• _ACTIVITY_
Exactly the lines from the one containing "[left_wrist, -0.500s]" through the end of the listing should be written out, both ends included, and nothing more.
== DATA PROVIDED ==
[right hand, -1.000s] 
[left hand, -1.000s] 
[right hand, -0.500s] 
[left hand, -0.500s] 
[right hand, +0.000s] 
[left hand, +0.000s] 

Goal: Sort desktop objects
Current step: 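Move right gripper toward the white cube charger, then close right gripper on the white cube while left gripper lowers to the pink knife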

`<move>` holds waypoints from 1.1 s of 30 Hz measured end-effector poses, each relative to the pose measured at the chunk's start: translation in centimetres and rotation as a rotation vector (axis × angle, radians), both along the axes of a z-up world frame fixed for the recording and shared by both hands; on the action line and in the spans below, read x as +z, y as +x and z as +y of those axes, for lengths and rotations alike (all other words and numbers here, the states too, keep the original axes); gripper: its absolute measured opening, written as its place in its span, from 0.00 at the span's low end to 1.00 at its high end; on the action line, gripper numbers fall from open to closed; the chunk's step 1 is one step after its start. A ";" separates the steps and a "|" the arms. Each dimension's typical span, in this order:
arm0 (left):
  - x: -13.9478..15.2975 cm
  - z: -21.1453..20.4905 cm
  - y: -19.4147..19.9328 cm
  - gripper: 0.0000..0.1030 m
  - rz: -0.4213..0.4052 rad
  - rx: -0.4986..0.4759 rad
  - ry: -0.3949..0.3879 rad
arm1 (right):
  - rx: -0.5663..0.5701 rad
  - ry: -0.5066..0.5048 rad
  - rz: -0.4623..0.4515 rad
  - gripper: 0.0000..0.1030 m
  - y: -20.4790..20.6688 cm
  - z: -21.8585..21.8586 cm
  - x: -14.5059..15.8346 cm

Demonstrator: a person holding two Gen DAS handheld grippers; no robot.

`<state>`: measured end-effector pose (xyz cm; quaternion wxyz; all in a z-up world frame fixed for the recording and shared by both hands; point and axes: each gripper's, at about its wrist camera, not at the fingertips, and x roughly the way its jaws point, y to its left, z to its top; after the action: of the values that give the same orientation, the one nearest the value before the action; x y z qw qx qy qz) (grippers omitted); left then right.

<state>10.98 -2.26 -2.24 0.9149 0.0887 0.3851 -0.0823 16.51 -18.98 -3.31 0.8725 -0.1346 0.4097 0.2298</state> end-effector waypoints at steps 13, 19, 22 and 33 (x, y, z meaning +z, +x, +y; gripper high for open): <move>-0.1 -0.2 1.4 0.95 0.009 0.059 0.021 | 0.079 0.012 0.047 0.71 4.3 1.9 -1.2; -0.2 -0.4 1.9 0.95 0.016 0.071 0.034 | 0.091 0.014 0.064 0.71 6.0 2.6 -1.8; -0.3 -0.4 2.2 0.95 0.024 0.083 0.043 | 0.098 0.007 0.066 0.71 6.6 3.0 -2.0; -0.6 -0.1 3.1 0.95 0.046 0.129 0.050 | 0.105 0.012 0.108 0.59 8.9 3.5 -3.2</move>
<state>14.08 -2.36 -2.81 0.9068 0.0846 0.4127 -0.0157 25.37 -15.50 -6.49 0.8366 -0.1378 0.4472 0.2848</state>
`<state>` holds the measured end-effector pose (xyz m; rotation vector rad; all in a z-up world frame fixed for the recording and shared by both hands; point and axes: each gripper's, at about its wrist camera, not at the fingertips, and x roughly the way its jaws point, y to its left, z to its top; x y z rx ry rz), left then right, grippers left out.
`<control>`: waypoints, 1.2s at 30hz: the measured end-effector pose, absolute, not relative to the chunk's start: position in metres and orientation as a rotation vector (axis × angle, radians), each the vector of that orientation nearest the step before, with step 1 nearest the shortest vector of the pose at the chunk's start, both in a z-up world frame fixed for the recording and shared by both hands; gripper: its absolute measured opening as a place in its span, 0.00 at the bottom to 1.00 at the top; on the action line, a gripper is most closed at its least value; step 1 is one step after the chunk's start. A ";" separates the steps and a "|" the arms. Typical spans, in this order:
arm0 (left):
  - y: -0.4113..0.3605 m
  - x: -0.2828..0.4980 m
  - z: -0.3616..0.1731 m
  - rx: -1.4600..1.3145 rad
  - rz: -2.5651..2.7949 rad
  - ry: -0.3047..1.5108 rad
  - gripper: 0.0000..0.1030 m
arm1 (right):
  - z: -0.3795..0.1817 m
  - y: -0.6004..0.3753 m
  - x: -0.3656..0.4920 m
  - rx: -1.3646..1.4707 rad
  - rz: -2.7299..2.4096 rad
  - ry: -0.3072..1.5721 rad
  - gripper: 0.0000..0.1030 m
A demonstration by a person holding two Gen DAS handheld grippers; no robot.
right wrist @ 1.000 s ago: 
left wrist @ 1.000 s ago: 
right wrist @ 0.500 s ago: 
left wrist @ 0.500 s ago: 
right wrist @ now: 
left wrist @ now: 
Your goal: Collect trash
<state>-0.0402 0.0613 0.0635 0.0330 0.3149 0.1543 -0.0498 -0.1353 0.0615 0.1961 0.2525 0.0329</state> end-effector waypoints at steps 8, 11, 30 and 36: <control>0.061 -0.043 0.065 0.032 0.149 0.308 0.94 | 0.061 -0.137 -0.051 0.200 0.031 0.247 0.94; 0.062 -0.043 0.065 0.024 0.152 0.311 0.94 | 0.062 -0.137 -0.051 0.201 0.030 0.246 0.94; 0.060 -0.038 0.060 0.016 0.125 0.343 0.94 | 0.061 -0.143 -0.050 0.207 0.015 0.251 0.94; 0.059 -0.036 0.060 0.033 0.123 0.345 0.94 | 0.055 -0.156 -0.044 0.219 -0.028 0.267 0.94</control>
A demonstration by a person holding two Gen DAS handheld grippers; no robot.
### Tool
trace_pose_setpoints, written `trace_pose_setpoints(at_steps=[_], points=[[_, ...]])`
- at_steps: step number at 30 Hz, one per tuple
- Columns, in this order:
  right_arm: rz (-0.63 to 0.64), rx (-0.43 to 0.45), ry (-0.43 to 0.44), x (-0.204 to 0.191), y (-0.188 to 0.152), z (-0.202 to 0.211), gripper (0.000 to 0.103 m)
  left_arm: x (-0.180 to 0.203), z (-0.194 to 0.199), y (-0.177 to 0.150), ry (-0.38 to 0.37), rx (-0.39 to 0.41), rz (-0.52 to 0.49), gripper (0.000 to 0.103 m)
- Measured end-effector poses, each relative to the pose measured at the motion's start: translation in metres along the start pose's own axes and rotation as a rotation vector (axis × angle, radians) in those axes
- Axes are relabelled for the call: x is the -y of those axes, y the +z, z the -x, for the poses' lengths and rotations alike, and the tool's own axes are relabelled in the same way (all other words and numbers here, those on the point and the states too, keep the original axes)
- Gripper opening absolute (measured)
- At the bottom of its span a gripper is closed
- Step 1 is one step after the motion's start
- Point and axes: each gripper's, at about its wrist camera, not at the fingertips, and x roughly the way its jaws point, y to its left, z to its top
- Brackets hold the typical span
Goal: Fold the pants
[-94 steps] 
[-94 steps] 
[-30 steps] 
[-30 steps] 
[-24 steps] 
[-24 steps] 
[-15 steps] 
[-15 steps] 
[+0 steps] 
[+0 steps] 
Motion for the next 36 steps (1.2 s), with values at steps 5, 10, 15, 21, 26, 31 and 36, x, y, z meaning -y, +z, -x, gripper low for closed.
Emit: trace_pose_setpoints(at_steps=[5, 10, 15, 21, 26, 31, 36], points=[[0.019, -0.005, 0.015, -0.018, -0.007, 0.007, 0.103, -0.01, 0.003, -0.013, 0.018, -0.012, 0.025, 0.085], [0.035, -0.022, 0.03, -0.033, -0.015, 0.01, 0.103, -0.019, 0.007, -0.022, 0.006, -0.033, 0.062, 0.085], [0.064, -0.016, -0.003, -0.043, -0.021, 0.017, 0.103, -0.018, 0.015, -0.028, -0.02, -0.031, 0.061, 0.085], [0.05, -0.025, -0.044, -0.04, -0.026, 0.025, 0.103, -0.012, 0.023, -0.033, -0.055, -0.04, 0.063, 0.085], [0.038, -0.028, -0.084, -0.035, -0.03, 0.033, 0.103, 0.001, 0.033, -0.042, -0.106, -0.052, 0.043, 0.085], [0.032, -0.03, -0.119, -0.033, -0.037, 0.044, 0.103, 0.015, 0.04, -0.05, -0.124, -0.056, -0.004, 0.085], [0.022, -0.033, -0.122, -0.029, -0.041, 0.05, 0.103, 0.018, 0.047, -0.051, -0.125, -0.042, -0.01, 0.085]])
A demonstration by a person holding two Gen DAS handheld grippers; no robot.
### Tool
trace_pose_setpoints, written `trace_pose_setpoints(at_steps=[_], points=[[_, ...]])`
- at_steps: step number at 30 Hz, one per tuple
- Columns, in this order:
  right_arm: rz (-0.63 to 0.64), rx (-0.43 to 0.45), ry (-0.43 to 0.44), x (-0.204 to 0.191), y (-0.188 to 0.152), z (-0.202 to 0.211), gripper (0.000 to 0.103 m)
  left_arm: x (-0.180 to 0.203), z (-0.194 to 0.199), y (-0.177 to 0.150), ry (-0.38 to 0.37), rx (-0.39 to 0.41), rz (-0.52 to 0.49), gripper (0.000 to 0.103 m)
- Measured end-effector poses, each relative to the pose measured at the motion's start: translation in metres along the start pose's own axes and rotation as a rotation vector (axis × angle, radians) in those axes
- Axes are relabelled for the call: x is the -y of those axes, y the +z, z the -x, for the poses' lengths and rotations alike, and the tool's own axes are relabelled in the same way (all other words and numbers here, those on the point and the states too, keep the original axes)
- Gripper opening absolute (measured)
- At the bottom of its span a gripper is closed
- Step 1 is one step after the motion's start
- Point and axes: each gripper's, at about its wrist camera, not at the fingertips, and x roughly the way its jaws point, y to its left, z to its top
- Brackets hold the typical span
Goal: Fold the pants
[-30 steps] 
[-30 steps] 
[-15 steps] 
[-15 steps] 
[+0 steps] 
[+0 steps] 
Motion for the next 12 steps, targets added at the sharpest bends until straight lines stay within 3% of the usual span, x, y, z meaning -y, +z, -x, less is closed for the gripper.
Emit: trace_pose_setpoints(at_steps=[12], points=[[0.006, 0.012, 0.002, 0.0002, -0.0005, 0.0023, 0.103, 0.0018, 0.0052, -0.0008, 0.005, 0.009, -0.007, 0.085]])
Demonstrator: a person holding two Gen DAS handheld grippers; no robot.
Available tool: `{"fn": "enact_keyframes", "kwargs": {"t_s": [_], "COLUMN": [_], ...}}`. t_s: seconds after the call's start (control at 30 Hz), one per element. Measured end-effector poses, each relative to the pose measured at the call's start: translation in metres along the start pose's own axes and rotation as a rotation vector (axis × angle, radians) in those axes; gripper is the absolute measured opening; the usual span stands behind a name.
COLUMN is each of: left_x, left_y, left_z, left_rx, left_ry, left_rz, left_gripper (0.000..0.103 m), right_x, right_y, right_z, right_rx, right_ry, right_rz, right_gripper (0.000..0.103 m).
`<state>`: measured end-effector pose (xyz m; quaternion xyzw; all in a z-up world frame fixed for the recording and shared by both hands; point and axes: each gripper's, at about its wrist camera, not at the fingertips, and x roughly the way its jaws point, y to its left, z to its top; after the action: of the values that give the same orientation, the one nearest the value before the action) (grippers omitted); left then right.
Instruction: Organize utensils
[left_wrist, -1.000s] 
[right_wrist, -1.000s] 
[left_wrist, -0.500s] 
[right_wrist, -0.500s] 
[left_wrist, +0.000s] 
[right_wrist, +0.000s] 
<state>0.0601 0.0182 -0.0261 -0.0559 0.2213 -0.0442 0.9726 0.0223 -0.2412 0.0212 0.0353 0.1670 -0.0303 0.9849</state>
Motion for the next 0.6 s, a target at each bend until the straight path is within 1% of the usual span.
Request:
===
• _SOLUTION_
[left_wrist, -0.500s] 
[right_wrist, -0.500s] 
[left_wrist, +0.000s] 
[right_wrist, +0.000s] 
<state>0.0601 0.0182 -0.0261 -0.0559 0.2213 -0.0442 0.9726 0.0223 -0.2412 0.0212 0.0353 0.1670 -0.0303 0.9849</state>
Motion for the next 0.6 s, a target at each bend until the straight path is within 1% of the usual span.
Request:

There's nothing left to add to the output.